Our 2023 Q3 Coach of the Quarter is Alison Taylor! We visited Alison on court and discussed her inspiration to become a tennis coach, challenges she has faced as a female coach and much more! Enjoy!
QUESTION: How long have you been coaching tennis, and what initially drew you to the sport?
ANSWER: More years than I like to admit! I’ve been coaching for 35 years. Growing up in St. Catharines, Ontario we lived close to a thriving tennis club, my older brothers and my good friends all played. I always liked the competitive, physical, mental, and social side of tennis … and still do!
"I’m continually trying to update my knowledge; I attend as many tennis workshops and conferences as possible."
QUESTION: Who or what was your biggest inspiration in becoming a tennis coach?
ANSWER: My first tennis coach, Dutchy Doeer suggested that I teach at a Peter Burwash summer camp and my coaching journey started at PBI’s Manitou Wabing in Parry Sound, Ontario. My husband Roger has inspired me to make coaching my career and has supported my development as a coach.
QUESTION: How has your coaching style evolved over the years?
ANSWER: My tennis coaching has evolved from a heavy focus on technical skills to a more holistic and indivdualised approach. I have embraced the rapidly changing technical skills, fostered a strong coach, player and parent relationship emphasising mental and emotional development.
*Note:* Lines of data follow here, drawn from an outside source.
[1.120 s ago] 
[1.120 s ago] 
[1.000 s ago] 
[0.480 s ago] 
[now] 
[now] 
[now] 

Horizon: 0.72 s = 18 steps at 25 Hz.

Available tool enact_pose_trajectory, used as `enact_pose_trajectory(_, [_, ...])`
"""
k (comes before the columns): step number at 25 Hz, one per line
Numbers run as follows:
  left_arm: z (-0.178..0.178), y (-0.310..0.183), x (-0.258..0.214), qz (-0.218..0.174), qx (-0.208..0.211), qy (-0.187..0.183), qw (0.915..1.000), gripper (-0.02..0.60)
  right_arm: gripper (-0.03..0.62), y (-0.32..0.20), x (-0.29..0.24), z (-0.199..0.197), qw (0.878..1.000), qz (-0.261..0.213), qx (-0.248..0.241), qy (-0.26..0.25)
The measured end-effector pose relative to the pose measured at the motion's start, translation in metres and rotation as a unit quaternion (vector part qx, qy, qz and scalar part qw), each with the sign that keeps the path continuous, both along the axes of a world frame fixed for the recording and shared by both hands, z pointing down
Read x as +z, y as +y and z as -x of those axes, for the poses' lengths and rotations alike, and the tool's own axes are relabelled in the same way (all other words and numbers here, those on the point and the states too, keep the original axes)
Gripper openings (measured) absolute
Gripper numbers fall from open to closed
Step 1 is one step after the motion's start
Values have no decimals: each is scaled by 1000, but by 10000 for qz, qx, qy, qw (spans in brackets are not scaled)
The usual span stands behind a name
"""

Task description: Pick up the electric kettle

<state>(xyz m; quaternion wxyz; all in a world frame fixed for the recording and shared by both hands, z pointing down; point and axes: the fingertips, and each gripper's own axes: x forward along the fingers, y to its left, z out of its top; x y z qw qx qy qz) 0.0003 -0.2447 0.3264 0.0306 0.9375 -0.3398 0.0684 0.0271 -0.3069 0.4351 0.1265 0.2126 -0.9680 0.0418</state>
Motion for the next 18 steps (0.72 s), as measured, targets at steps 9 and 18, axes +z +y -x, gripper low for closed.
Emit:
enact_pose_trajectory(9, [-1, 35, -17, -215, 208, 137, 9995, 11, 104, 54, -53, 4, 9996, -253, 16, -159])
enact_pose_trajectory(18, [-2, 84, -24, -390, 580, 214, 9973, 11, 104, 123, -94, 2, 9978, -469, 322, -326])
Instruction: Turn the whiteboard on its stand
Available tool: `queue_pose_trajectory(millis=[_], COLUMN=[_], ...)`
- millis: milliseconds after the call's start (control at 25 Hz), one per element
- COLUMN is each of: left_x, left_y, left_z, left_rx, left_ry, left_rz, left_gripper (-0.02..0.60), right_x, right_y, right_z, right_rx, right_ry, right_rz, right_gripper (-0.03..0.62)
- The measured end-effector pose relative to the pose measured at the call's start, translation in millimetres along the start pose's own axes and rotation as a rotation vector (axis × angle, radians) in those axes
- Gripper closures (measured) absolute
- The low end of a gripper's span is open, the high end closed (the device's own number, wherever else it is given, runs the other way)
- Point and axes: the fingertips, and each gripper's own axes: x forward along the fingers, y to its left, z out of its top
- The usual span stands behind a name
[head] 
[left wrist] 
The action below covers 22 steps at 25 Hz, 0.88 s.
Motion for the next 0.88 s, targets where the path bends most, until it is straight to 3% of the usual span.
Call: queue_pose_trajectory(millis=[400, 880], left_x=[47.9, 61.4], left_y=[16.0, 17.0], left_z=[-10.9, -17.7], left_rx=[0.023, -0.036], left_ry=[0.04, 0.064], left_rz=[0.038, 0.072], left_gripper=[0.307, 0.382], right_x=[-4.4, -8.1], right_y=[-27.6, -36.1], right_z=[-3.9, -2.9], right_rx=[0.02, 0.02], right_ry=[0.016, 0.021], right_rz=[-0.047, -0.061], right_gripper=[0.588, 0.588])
I have always aimed to create an environment that enables players to love the game and for them to reach their full potential on and off the court. Enjoying the tennis journey is key.
QUESTION: What do you believe are the key qualities that make a successful tennis player?
ANSWER: Successful tennis players must be coachable, have passion, discipline, resilience, sportsmanship, self belief and professionalism. More specifically to tennis they must have biomechanically efficient technique, good footwork, power, mental strength, and a love of the game.
QUESTION: Can you share one of your proudest moments as a coach?
ANSWER: During Wimbledon I was watching former students Hannah Klugman and Arthur Fery playing at Wimbledon. It’s nice to have played an instrumental part in their tennis journeys. I feel a sense of pride watching any of the players who I coach play for their country and for Surrey Tennis!
"I believe in making the players tactically aware so they can learn to play game and are able to problem solve."
QUESTION: Being a female coach, have you faced any particular challenges and how have you overcome them?
ANSWER: Tennis coaching is still a male dominated profession with only 23% of the coaching workforce are women with fewer women being head pros and performance coaches. In the past I think there were limited opportunities but believe more senior roles in venues and in performance are opening up. I believe you must develop resilience and demonstrate your expertise with consistently good results to get the top jobs in tennis. It’s important to stay motivated and enthusiastic and champion women. It is crucial to have male allies and to connect with other female coaches that can provide support and guidance.
QUESTION: How do you keep your training techniques updated, especially with the rapid evolution of sports science?
ANSWER: I’m continually trying to update my knowledge; I attend as many tennis workshops and conferences as possible. Recently I have enjoyed a performance course delivered by Louis Cayer, a serving workshop with Sergio Gomez and a tennis analytics course by gotta tennis. I attend many high-level junior and pro level events to keep up to date. I’m a big believer in how data helps tennis players win matches and encourage parents to chart matches for their children. I’m also taking a mentoring course and a female leadership course.
QUESTION: How have your experiences as a player influenced your approach to coaching?
ANSWER: I very much enjoy competing personally and try to make the players I coach perform on the match court and design their tennis practice around this philosophy.
I believe in making the players tactically aware so they can learn to play the game and are able to problem solve.
QUESTION: As you are being recognised with this award what advice would you give to new coaches starting their career in tennis?
ANSWER: Work at a venue that has a positive coaching environment that fosters growth and enjoyment. Collaborate with other coaches and look for a tennis mentor to help guide you through your journey. Remember there are always challenges but stay positive and patient, honestly it can be the most rewarding of professions, always put your player/client first. Keep developing as a coach and of course get involved with the Surrey Tennis family. I love my job and can’t imagine giving it up, with dedication and enthusiasm undoubtedly it will lead to a successful and fulfilling career as I have experienced.